Time-optimal synthesis of SU(2) transformations for a spin-1/2 system

TL;DR

This paper derives analytical solutions for the fastest possible control protocols to implement specific SU(2) transformations in a spin-1/2 system with constrained magnetic field directions, including generalizations to biased and inhomogeneous controls.

Contribution

It provides the first explicit analytical solutions for time-optimal control of SU(2) transformations with directional constraints on the magnetic field.

Findings

Time-optimal solutions have a simple geometric interpretation.

Solutions are generalized to include bias fields and inhomogeneous control.

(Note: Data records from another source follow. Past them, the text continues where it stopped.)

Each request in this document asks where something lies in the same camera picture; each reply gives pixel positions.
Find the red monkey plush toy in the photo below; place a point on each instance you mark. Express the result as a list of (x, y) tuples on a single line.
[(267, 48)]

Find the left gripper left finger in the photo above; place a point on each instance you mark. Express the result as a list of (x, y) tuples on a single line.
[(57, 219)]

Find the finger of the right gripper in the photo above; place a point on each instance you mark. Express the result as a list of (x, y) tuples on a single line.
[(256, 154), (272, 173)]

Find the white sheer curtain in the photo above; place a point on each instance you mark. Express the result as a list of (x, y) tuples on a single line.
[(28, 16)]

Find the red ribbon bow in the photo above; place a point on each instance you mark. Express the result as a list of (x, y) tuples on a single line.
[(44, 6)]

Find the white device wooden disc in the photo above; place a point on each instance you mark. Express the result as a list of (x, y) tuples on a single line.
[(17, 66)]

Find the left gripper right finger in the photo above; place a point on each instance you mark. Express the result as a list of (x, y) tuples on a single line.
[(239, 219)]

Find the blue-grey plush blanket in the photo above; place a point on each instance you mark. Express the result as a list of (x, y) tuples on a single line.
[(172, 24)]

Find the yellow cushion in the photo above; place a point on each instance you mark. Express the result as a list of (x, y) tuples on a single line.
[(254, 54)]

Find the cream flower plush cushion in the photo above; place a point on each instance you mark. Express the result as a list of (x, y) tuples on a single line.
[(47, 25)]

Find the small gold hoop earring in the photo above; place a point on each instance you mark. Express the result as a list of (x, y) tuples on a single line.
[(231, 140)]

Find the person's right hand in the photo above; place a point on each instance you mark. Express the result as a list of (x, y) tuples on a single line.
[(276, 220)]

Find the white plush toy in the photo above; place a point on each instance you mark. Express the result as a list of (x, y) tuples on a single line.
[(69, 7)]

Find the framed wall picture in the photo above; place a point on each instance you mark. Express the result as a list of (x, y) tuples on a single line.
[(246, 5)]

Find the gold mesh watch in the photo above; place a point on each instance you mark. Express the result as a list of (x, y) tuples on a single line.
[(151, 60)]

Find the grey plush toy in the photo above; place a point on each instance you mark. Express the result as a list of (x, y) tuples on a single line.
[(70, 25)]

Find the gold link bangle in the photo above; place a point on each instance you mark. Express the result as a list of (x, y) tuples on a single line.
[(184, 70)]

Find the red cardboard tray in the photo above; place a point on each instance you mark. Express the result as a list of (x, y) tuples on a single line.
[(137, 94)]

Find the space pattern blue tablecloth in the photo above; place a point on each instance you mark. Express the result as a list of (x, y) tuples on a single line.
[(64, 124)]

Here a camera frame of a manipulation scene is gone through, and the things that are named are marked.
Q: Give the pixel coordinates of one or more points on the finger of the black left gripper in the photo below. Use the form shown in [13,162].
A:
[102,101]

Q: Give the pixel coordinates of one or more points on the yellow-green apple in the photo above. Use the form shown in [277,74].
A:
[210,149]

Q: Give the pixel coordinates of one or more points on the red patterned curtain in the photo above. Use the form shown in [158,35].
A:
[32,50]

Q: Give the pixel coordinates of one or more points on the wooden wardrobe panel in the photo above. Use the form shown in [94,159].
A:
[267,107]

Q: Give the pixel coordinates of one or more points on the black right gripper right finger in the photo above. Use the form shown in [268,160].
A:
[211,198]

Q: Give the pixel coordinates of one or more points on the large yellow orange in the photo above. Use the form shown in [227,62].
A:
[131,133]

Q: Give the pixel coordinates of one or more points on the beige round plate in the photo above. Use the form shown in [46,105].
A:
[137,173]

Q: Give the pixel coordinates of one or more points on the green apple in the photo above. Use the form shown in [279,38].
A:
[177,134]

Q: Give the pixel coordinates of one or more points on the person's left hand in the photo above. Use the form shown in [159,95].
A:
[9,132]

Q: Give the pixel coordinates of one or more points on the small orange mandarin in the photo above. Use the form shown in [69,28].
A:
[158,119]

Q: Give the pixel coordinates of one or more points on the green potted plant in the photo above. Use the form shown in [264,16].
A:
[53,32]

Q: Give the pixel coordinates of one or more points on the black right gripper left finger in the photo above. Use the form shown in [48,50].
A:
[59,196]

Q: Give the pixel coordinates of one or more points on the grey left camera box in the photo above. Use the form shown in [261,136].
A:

Analytical formulas for minimal-time control protocols are derived.

Abstract

We consider a quantum control problem involving a spin-1/2 particle in a magnetic field. The magnitude of the field is held constant, and the direction of the field, which is constrained to lie in the x-y plane, serves as a control parameter that can be varied to govern the evolution of the system. We analytically solve for the time dependence of the control parameter that will synthesize a given target SU(2) transformation in the least possible amount of time, and we show that the time-optimal solutions have a simple geometric interpretation in terms of the fiber bundle structure of SU(2). We also generalize our time-optimal solutions to a control problem that includes a constant bias field along the z axis, and to the case of inhomogeneous control, in which a single control parameter governs the evolution of an ensemble of spin-1/2 systems.